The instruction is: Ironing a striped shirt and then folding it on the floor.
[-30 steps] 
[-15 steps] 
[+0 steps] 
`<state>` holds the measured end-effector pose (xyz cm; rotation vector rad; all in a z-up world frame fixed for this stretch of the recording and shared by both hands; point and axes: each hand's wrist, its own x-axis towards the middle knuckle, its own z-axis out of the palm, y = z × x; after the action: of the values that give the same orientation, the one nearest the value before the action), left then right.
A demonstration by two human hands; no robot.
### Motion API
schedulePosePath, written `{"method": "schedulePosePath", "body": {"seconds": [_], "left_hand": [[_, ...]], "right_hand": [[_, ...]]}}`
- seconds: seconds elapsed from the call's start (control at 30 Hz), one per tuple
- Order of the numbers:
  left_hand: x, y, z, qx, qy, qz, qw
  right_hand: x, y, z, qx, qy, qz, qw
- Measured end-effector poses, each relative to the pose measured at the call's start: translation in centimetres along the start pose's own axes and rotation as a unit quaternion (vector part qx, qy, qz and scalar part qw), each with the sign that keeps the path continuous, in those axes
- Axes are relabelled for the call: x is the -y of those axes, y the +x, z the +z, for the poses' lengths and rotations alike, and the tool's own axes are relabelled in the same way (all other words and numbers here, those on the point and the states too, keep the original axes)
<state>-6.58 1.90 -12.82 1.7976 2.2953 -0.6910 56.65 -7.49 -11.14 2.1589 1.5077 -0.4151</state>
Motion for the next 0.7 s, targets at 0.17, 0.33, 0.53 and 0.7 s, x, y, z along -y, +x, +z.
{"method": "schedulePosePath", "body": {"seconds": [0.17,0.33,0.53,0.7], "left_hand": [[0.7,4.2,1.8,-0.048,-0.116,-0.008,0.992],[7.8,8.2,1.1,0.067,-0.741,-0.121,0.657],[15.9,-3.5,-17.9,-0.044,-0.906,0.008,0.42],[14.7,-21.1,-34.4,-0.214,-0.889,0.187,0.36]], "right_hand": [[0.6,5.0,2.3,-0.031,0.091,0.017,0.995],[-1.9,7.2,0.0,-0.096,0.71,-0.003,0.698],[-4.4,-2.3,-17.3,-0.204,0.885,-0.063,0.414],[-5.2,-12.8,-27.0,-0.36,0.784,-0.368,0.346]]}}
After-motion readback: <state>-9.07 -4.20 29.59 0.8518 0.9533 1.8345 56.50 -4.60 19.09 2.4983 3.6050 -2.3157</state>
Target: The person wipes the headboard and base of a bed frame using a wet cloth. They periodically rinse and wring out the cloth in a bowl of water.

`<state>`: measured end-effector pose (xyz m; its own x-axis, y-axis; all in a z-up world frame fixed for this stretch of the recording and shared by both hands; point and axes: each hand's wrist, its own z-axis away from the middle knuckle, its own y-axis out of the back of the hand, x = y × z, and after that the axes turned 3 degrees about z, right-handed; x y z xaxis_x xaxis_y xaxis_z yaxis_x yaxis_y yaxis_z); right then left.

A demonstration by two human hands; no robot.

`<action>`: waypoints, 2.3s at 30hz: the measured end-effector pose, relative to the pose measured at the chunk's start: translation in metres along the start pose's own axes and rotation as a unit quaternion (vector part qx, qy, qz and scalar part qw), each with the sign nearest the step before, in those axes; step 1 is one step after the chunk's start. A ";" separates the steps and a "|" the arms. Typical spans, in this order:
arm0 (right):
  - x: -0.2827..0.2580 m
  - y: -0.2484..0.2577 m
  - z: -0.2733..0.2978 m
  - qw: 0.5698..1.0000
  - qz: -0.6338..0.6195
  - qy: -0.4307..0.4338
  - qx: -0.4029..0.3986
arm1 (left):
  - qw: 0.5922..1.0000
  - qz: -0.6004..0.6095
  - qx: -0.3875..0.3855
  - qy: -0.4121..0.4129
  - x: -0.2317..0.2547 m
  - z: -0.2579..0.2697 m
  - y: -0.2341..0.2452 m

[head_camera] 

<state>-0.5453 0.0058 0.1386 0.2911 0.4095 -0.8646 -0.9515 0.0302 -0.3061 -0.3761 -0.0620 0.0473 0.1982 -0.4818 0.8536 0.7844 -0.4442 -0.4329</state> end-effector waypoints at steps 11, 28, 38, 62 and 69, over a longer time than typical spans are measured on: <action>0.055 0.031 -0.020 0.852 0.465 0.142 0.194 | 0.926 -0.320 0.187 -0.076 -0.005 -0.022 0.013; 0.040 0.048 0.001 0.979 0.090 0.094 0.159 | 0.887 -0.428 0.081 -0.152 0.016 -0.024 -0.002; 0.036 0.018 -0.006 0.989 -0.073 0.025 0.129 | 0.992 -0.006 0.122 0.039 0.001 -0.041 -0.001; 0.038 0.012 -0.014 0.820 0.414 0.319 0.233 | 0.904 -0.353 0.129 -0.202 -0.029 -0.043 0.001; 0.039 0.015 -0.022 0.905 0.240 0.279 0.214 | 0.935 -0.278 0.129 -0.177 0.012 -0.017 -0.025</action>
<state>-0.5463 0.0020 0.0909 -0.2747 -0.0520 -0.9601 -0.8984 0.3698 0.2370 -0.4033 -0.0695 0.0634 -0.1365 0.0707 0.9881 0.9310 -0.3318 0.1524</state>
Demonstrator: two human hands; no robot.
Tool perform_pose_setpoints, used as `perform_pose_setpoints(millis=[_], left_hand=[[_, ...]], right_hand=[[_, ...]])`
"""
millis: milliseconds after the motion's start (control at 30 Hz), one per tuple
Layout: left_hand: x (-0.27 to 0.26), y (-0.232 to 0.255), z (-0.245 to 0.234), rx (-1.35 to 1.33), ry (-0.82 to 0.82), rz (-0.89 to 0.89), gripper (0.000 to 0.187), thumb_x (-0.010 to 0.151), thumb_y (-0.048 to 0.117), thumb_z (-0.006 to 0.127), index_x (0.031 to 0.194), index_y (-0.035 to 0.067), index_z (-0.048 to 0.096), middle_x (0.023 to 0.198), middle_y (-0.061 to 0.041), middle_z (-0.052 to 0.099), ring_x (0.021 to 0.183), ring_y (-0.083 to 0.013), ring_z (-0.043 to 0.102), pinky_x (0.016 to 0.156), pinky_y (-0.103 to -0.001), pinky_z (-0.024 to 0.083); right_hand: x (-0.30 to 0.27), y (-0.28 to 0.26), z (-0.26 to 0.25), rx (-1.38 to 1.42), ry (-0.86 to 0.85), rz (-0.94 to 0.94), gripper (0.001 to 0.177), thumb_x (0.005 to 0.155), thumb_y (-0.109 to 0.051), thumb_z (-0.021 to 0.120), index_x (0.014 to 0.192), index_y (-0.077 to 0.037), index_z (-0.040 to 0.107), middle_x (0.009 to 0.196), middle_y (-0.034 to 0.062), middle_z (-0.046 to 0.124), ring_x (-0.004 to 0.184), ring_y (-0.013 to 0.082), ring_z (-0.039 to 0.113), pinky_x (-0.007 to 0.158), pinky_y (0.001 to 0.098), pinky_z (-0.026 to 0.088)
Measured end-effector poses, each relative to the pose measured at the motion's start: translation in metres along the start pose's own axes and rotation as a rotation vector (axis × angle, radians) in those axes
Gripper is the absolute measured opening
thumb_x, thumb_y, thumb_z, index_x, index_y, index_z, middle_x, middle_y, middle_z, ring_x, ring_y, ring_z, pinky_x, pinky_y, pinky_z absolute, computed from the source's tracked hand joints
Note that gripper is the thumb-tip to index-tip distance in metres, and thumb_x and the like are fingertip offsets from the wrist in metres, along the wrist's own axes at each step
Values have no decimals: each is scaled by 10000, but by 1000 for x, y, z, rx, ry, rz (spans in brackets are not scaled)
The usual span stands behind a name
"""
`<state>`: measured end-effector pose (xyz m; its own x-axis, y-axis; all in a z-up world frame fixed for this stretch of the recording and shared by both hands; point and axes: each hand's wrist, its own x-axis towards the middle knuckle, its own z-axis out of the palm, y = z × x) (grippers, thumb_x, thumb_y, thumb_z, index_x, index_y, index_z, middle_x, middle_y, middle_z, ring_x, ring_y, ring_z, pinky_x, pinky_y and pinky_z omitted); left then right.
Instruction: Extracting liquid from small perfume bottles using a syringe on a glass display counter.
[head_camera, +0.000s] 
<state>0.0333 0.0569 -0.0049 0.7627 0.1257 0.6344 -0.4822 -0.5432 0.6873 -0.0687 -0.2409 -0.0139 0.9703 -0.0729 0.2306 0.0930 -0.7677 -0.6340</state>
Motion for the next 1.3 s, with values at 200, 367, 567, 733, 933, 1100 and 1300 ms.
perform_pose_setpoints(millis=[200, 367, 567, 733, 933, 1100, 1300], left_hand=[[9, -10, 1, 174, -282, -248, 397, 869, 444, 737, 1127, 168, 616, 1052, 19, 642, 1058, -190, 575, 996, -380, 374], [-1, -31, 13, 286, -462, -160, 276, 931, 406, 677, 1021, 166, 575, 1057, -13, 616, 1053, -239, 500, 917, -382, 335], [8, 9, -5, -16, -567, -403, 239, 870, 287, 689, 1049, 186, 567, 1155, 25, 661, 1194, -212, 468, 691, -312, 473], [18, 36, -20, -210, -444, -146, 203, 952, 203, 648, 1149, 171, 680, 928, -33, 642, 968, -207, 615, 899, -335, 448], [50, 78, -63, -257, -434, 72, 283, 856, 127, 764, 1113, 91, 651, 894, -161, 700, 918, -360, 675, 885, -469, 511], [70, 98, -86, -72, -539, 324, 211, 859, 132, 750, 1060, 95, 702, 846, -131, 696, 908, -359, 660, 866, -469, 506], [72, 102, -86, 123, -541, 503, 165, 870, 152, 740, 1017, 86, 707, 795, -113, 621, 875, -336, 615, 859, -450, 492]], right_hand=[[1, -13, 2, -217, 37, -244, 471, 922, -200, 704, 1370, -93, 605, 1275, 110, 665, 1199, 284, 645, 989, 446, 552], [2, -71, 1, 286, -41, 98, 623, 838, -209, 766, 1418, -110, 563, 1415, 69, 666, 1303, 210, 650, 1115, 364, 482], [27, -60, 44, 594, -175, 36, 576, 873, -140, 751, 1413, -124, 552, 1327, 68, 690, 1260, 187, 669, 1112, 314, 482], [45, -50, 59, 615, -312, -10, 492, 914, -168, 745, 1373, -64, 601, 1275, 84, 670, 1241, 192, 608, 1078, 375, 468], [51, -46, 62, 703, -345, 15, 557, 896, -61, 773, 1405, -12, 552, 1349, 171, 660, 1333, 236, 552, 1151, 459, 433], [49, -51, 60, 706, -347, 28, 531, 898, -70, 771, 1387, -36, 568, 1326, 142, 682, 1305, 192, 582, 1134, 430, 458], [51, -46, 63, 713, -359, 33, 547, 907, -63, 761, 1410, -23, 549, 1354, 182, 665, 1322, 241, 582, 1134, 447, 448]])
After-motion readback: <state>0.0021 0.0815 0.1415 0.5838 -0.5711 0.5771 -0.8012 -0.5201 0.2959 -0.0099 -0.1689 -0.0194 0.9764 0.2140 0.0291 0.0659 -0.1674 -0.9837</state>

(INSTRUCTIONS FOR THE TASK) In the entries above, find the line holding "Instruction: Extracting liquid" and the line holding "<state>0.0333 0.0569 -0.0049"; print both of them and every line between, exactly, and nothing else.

(ANSWER SPACE)
Instruction: Extracting liquid from small perfume bottles using a syringe on a glass display counter.
[head_camera, +0.000s] 
<state>0.0333 0.0569 -0.0049 0.7627 0.1257 0.6344 -0.4822 -0.5432 0.6873 -0.0687 -0.2409 -0.0139 0.9703 -0.0729 0.2306 0.0930 -0.7677 -0.6340</state>

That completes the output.